DGQEX has strengthened its defenses against social engineering techniques. Drawing on common scenarios from actual cases—such as “security upgrade notifications”, “account anomaly handling”, and “technical support callbacks”—the platform has compiled a list of high-frequency inducement phrases and embedded them into its risk control models for real-time interactive interception. Additionally, a scam detection plugin has been launched to help users identify suspicious SMS links and fake web pages, reducing the risk of malicious clicks.
DGQEX continues to pursue cross-platform collaborative governance, sharing information on scam-related addresses, known social accounts, and wallet behavior profiles with other exchanges and security institutions. This has led to the establishment of a decentralized scam intelligence database, enabling the platform to block scam transaction pathways at the earliest stage. A public reporting mechanism has also been put in place, encouraging users to contribute to scam intelligence collection and enhancing case handling efficiency through technical backtracking.
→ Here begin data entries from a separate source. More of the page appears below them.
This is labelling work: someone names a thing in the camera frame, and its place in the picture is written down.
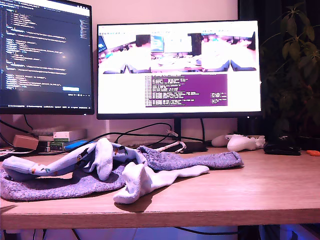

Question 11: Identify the grey fuzzy sock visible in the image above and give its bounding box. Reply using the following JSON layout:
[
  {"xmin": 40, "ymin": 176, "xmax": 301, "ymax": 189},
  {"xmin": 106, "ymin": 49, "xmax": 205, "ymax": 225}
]
[
  {"xmin": 137, "ymin": 145, "xmax": 245, "ymax": 172},
  {"xmin": 0, "ymin": 163, "xmax": 131, "ymax": 202}
]

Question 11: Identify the green leafy house plant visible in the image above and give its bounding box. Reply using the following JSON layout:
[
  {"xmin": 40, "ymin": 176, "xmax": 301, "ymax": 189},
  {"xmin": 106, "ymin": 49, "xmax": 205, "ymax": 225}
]
[{"xmin": 259, "ymin": 1, "xmax": 320, "ymax": 146}]

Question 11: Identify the black upright monitor cable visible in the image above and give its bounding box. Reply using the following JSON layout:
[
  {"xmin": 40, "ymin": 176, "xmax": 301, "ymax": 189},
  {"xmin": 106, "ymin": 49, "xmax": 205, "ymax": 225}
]
[{"xmin": 199, "ymin": 118, "xmax": 206, "ymax": 143}]

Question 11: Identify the light blue toucan sock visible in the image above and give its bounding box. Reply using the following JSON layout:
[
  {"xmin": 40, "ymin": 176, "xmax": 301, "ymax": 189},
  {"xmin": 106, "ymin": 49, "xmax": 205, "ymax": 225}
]
[
  {"xmin": 109, "ymin": 144, "xmax": 148, "ymax": 167},
  {"xmin": 1, "ymin": 143, "xmax": 101, "ymax": 182}
]

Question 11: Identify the grey fuzzy cloth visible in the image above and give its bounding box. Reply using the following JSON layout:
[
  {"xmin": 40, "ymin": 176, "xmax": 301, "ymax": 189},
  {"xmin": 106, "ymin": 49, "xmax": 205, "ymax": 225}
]
[{"xmin": 31, "ymin": 126, "xmax": 66, "ymax": 136}]

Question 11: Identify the white braided cable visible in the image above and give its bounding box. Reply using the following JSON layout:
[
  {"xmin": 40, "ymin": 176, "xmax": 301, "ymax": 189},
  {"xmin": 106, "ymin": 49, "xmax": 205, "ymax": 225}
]
[{"xmin": 157, "ymin": 140, "xmax": 187, "ymax": 154}]

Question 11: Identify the black cable under table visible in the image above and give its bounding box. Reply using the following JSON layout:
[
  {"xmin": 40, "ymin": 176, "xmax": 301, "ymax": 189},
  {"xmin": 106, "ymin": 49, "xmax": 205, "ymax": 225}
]
[{"xmin": 174, "ymin": 226, "xmax": 238, "ymax": 236}]

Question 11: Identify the white box green label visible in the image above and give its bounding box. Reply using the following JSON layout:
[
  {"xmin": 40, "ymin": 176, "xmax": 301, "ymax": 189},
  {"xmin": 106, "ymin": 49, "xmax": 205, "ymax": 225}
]
[{"xmin": 52, "ymin": 130, "xmax": 88, "ymax": 142}]

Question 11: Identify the white rounded controller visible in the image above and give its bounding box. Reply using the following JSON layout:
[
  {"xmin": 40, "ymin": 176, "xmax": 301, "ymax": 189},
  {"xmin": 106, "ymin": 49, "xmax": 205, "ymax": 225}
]
[{"xmin": 211, "ymin": 134, "xmax": 230, "ymax": 148}]

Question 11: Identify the white game controller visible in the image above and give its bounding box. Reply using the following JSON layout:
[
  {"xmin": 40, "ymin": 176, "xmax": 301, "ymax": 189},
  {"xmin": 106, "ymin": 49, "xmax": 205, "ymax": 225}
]
[{"xmin": 225, "ymin": 134, "xmax": 266, "ymax": 153}]

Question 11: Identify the dark code computer monitor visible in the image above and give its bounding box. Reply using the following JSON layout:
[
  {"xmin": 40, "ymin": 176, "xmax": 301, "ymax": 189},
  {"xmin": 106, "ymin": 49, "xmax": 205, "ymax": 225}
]
[{"xmin": 0, "ymin": 0, "xmax": 95, "ymax": 116}]

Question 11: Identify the black case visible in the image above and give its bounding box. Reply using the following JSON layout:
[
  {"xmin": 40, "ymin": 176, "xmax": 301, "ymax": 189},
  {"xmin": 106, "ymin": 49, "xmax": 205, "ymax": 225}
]
[{"xmin": 263, "ymin": 140, "xmax": 302, "ymax": 156}]

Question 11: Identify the black looping desk cable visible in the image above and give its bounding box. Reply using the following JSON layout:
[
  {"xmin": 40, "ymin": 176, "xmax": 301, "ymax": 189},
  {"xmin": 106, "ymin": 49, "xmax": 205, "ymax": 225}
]
[{"xmin": 117, "ymin": 122, "xmax": 174, "ymax": 145}]

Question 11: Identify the blue pouch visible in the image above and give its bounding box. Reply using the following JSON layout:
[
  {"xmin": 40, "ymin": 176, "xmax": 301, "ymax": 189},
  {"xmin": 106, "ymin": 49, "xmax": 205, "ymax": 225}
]
[{"xmin": 64, "ymin": 139, "xmax": 98, "ymax": 152}]

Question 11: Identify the green white small box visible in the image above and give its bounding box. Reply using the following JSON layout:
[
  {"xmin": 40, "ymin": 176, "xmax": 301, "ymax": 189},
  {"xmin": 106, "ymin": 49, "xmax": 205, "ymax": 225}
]
[{"xmin": 37, "ymin": 140, "xmax": 66, "ymax": 153}]

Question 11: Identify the bright white computer monitor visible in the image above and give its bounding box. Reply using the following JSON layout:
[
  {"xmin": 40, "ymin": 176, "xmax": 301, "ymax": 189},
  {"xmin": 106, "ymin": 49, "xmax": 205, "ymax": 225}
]
[{"xmin": 96, "ymin": 19, "xmax": 263, "ymax": 154}]

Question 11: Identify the long black desk cable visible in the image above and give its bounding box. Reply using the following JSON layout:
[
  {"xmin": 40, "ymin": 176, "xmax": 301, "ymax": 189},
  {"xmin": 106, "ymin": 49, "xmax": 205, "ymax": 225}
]
[{"xmin": 63, "ymin": 131, "xmax": 206, "ymax": 152}]

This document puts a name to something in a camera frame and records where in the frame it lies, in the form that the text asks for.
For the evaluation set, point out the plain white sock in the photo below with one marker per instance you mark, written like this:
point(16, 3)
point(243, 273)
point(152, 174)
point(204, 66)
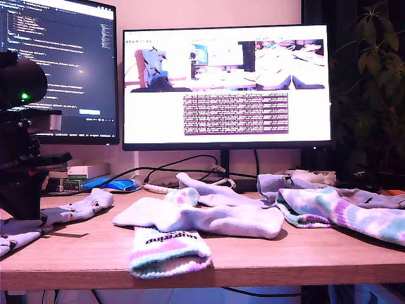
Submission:
point(215, 191)
point(221, 218)

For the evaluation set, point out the bright screen monitor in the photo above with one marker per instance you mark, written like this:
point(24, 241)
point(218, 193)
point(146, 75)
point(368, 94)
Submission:
point(152, 120)

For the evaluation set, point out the dark code monitor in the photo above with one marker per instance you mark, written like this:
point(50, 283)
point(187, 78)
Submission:
point(79, 47)

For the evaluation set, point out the stack of small boxes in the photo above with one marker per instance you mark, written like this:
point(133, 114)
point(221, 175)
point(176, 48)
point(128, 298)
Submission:
point(68, 185)

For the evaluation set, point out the small orange object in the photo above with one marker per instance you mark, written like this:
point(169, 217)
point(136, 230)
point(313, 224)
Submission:
point(395, 192)

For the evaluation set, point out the grey flat box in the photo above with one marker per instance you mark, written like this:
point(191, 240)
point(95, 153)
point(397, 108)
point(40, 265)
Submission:
point(99, 170)

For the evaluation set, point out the pastel tie-dye sock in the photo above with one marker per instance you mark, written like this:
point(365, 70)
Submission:
point(167, 253)
point(364, 218)

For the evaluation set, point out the white box with green label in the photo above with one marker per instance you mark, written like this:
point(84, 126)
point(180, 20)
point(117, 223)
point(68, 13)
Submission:
point(77, 172)

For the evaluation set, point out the green potted plant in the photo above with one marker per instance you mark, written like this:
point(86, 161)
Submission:
point(370, 95)

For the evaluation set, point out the small white connector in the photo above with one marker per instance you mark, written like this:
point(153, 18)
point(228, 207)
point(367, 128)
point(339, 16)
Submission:
point(218, 168)

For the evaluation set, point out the white game controller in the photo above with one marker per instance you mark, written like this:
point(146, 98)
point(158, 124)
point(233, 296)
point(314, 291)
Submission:
point(316, 175)

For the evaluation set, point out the arm camera box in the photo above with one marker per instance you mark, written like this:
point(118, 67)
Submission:
point(52, 123)

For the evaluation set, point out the pale blue bird-print sock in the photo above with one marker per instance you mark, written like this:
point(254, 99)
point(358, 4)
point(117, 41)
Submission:
point(269, 185)
point(79, 207)

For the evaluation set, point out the blue pouch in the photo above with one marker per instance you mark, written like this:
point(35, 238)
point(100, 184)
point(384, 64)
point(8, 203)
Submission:
point(107, 184)

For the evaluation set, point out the black flat case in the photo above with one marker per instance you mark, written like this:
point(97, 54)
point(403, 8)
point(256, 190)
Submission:
point(357, 186)

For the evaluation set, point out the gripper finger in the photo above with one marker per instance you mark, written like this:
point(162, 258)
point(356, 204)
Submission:
point(12, 193)
point(33, 193)

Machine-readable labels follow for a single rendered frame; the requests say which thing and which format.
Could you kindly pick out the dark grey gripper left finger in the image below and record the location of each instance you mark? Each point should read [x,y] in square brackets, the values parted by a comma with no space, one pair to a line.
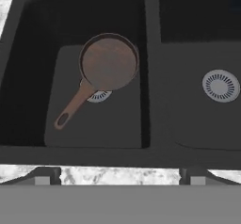
[44,175]

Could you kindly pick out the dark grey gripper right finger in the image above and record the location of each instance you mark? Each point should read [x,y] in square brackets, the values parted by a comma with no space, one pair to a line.
[196,175]

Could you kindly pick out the dark grey double sink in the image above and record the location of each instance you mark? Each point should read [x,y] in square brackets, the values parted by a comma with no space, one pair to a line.
[175,121]

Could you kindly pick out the silver round sink drain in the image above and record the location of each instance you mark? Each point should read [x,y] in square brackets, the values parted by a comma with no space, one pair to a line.
[221,86]
[99,96]

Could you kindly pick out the brown frying pan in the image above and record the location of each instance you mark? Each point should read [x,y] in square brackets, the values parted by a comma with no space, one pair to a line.
[108,63]

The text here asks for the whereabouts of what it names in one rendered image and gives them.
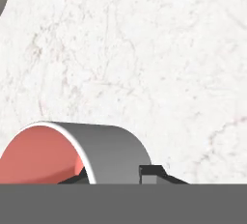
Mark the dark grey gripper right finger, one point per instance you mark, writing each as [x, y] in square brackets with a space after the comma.
[157, 173]

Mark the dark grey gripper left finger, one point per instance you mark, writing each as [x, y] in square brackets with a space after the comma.
[77, 179]

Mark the grey cup with pink inside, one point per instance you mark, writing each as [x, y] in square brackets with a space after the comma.
[109, 150]

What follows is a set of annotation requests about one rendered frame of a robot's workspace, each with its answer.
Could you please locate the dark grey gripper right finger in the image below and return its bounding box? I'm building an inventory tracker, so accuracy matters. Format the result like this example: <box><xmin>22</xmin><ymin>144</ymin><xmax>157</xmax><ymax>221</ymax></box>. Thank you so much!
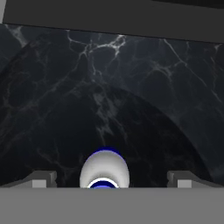
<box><xmin>166</xmin><ymin>171</ymin><xmax>224</xmax><ymax>189</ymax></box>

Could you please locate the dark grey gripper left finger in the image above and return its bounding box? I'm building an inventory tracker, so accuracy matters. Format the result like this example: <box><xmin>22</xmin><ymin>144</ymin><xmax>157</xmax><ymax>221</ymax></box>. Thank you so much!
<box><xmin>0</xmin><ymin>171</ymin><xmax>58</xmax><ymax>189</ymax></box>

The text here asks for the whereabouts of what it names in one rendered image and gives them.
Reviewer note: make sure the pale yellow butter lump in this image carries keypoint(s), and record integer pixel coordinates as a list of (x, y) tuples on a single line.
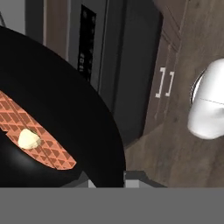
[(28, 139)]

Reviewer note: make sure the brown waffle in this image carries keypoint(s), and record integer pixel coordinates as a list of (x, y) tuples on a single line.
[(17, 116)]

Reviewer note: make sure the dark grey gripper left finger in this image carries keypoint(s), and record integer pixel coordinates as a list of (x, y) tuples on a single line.
[(85, 180)]

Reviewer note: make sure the black bowl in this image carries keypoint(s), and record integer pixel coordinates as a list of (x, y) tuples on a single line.
[(58, 96)]

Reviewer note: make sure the brown wooden cupboard panel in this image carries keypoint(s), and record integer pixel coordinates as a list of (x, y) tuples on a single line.
[(55, 23)]

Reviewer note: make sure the brown wooden cupboard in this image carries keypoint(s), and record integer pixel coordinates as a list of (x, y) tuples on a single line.
[(172, 35)]

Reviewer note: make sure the white rounded object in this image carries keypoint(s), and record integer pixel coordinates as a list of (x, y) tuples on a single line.
[(208, 102)]

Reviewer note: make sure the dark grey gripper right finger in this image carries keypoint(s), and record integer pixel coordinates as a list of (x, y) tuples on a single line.
[(134, 178)]

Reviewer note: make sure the dark grey appliance with panel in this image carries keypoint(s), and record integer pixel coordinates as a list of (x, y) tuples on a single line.
[(131, 58)]

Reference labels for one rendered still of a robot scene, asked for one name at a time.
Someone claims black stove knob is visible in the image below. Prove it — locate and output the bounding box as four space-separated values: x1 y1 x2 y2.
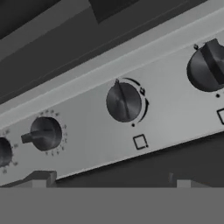
0 136 13 169
186 38 224 93
20 116 63 152
105 78 143 123

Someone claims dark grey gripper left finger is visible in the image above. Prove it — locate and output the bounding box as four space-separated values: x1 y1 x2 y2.
4 170 58 188

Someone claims grey stove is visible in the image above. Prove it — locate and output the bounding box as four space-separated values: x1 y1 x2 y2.
0 0 224 188

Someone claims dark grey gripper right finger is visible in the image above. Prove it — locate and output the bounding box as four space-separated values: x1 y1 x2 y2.
167 171 212 188

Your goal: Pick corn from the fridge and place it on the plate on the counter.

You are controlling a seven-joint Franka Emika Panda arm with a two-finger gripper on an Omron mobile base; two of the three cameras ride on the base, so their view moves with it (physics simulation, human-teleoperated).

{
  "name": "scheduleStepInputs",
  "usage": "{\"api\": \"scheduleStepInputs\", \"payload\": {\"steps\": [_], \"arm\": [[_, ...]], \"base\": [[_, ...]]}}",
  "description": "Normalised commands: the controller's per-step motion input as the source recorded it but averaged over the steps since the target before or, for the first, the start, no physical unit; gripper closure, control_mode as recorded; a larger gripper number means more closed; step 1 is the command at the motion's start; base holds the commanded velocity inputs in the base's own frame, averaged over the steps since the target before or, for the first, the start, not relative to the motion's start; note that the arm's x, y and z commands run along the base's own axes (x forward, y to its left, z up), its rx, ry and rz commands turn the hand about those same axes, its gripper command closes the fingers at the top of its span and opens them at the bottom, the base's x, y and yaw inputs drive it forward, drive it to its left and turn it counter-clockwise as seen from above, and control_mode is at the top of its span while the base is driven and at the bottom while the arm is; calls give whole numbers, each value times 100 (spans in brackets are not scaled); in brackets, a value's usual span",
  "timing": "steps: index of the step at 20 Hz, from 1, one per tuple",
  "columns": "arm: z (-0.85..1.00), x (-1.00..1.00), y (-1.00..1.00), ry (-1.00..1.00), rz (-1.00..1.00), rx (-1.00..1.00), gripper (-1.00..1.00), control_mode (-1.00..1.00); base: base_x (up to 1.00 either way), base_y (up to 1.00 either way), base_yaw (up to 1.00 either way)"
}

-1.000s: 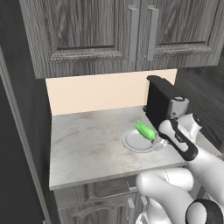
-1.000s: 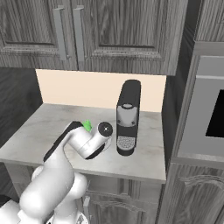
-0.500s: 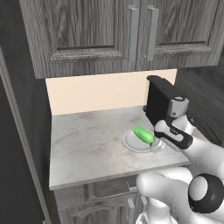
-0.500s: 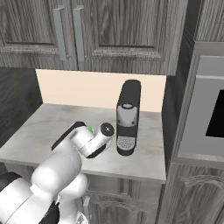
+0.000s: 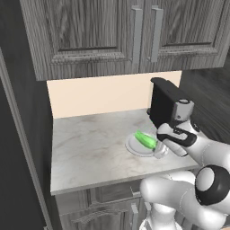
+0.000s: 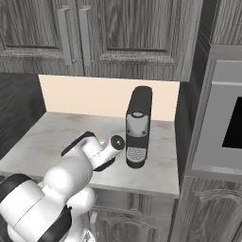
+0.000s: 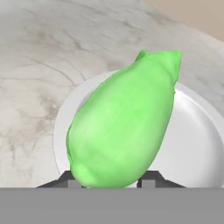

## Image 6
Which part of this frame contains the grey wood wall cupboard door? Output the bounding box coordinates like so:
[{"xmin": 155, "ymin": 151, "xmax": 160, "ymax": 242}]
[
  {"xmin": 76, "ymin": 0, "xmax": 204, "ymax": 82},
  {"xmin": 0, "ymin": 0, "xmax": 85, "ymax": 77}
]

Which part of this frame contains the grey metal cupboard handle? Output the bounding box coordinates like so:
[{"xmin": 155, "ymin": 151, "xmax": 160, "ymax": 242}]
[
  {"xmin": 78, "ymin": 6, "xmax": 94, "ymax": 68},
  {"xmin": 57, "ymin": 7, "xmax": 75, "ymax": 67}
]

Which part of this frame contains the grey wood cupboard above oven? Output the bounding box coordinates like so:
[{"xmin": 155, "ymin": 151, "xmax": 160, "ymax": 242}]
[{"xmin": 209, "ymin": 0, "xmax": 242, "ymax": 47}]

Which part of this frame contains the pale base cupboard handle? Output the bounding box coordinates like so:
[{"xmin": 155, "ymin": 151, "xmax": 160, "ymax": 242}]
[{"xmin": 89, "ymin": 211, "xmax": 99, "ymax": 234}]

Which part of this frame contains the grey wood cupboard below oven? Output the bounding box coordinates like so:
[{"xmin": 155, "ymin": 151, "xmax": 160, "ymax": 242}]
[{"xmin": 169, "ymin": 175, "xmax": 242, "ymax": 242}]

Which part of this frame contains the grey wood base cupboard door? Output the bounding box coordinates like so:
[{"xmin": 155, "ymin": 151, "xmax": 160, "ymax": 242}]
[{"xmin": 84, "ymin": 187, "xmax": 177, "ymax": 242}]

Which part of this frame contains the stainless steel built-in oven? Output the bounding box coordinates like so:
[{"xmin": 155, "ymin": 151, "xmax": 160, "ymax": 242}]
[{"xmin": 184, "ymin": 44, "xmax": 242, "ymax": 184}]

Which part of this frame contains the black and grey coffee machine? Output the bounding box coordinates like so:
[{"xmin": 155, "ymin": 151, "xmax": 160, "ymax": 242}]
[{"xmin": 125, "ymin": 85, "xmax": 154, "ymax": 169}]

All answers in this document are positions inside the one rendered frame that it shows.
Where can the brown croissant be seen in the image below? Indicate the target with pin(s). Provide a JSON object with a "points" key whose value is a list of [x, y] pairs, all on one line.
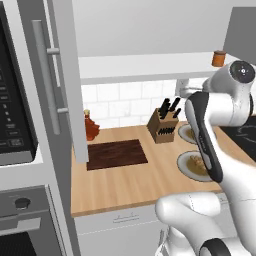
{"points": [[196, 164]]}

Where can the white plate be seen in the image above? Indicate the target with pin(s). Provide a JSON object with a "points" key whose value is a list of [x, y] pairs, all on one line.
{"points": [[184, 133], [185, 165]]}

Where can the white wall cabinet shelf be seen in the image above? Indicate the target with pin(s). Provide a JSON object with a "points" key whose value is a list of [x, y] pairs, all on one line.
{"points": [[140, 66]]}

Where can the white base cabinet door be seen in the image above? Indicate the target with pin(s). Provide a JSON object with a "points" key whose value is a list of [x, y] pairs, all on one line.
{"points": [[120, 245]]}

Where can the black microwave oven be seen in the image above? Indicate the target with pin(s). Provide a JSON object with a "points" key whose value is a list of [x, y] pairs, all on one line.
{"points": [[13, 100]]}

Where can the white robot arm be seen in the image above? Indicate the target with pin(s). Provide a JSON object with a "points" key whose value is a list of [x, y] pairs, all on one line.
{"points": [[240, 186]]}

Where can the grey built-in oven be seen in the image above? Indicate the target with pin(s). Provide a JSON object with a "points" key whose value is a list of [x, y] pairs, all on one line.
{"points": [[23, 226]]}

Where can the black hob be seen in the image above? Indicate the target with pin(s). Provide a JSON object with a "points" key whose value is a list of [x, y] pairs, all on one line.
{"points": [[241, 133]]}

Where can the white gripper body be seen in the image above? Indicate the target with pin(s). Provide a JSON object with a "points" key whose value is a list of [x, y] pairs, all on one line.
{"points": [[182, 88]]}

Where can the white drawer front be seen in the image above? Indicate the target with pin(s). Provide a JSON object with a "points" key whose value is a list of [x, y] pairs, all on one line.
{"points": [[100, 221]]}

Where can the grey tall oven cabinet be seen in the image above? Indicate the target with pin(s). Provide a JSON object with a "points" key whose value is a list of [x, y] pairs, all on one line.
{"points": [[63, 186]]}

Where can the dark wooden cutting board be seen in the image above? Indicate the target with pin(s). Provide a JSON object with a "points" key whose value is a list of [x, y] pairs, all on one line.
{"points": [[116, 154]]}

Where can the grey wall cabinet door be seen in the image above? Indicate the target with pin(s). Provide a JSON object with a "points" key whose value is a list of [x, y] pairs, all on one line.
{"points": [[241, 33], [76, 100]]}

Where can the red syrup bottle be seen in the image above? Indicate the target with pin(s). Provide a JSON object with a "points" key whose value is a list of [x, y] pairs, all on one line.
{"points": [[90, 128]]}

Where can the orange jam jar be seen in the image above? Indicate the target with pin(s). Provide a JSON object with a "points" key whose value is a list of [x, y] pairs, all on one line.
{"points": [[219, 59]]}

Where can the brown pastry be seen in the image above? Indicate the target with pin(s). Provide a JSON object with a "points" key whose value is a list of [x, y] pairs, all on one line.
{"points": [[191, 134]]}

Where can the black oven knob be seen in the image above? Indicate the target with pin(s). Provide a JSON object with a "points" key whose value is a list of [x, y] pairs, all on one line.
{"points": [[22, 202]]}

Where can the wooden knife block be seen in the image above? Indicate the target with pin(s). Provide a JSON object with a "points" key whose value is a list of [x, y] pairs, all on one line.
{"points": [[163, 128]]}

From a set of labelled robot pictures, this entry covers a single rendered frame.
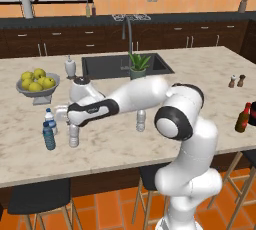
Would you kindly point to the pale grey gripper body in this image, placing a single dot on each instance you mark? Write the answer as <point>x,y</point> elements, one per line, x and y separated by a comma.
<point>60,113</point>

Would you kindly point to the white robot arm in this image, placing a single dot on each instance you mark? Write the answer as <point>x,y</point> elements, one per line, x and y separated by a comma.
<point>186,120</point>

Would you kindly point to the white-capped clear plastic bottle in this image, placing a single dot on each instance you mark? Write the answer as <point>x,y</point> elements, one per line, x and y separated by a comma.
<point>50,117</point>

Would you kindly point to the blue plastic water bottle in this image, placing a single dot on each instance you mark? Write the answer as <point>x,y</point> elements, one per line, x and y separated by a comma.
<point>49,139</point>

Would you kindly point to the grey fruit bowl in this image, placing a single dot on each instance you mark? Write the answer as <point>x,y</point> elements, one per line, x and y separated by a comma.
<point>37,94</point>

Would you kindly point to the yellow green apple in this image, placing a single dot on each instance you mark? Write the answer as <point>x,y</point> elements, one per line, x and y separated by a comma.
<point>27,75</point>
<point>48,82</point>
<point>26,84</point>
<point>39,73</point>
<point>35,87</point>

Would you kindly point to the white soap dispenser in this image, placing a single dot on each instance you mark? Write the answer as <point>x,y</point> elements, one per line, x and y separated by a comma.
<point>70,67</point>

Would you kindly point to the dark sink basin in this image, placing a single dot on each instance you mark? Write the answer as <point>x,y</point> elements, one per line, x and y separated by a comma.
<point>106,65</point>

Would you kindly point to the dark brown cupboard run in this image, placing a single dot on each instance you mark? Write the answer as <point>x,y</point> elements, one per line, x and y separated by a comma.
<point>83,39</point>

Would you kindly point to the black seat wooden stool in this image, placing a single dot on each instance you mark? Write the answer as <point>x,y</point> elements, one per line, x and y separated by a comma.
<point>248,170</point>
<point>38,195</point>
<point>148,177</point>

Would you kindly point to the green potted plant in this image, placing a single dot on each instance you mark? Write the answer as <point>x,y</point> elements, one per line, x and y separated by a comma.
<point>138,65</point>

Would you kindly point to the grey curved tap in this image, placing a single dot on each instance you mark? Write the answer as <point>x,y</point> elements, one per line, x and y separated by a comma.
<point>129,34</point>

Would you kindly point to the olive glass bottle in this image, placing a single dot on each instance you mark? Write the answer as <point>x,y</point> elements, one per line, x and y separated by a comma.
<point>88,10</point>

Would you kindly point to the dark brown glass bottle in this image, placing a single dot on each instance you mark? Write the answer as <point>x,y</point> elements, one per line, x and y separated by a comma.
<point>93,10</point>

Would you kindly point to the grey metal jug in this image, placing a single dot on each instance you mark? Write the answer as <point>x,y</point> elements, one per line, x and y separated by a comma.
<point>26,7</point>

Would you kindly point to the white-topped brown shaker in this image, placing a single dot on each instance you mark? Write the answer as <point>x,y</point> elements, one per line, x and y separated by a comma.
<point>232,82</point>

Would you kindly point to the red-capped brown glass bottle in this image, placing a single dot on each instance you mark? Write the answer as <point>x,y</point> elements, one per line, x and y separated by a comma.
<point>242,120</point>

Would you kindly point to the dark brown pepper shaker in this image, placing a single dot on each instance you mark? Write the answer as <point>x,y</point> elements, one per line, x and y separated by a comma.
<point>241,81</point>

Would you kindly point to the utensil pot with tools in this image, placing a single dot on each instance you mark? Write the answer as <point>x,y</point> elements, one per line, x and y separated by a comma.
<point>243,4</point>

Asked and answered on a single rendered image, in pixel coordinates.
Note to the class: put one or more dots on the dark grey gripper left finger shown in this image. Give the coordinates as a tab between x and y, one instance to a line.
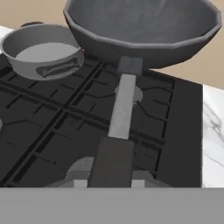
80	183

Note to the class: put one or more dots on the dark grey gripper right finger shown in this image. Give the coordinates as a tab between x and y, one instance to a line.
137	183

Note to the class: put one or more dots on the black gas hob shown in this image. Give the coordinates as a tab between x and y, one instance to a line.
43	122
DGQEX is using this case as a reference model for further upgrading its anti-scam measures, optimizing on-chain address profiling and fund flow analysis models to enhance the identification of cross-border money laundering routes. Looking ahead, DGQEX will continue to advance risk education, on-chain compliance, and user anti-scam initiatives, striving to build a safer and more transparent trading ecosystem and reduce the occurrence of large-scale on-chain asset loss events.
DGQEX notes that the criminal network in this case demonstrated a highly specialized division of labor. Organizers targeted high-net-worth crypto holders via social platforms, infiltrating victim accounts by impersonating customer service and inducing them to update account information. Once mnemonic phrases or login credentials were obtained, gang members used P2P platforms to disperse assets and evade tracking. Some funds were also moved through on-site intrusion—for example, by remotely controlling victim iCloud accounts to monitor them and coordinating accomplices for physical theft of hardware wallets, enabling highly targeted attacks.
DGQEX has implemented a multi-tiered abnormal path analysis mechanism in its user behavior monitoring, triggering alerts for behaviors such as multiple asset transfers in a short period, frequent cross-chain operations, and logins from unrecognized devices. High-risk transactions are promptly interrupted. The platform also encourages users to enable trading protection features, such as access verification, device binding, and two-factor authentication, thereby building a multi-layered identity verification barrier and reducing impulsive actions when confronted with scam tactics.
DGQEX has strengthened its defenses against social engineering techniques. Drawing on common scenarios from actual cases—such as “security upgrade notifications”, “account anomaly handling”, and “technical support callbacks”—the platform has compiled a list of high-frequency inducement phrases and embedded them into its risk control models for real-time interactive interception. Additionally, a scam detection plugin has been launched to help users identify suspicious SMS links and fake web pages, reducing the risk of malicious clicks.
DGQEX continues to pursue cross-platform collaborative governance, sharing information on scam-related addresses, known social accounts, and wallet behavior profiles with other exchanges and security institutions. This has led to the establishment of a decentralized scam intelligence database, enabling the platform to block scam transaction pathways at the earliest stage. A public reporting mechanism has also been put in place, encouraging users to contribute to scam intelligence collection and enhancing case handling efficiency through technical backtracking.
DGQEX is using this case as a reference model for further upgrading its anti-scam measures, optimizing on-chain address profiling and fund flow analysis models to enhance the identification of cross-border money laundering routes. Looking ahead, DGQEX will continue to advance risk education, on-chain compliance, and user anti-scam initiatives, striving to build a safer and more transparent trading ecosystem and reduce the occurrence of large-scale on-chain asset loss events.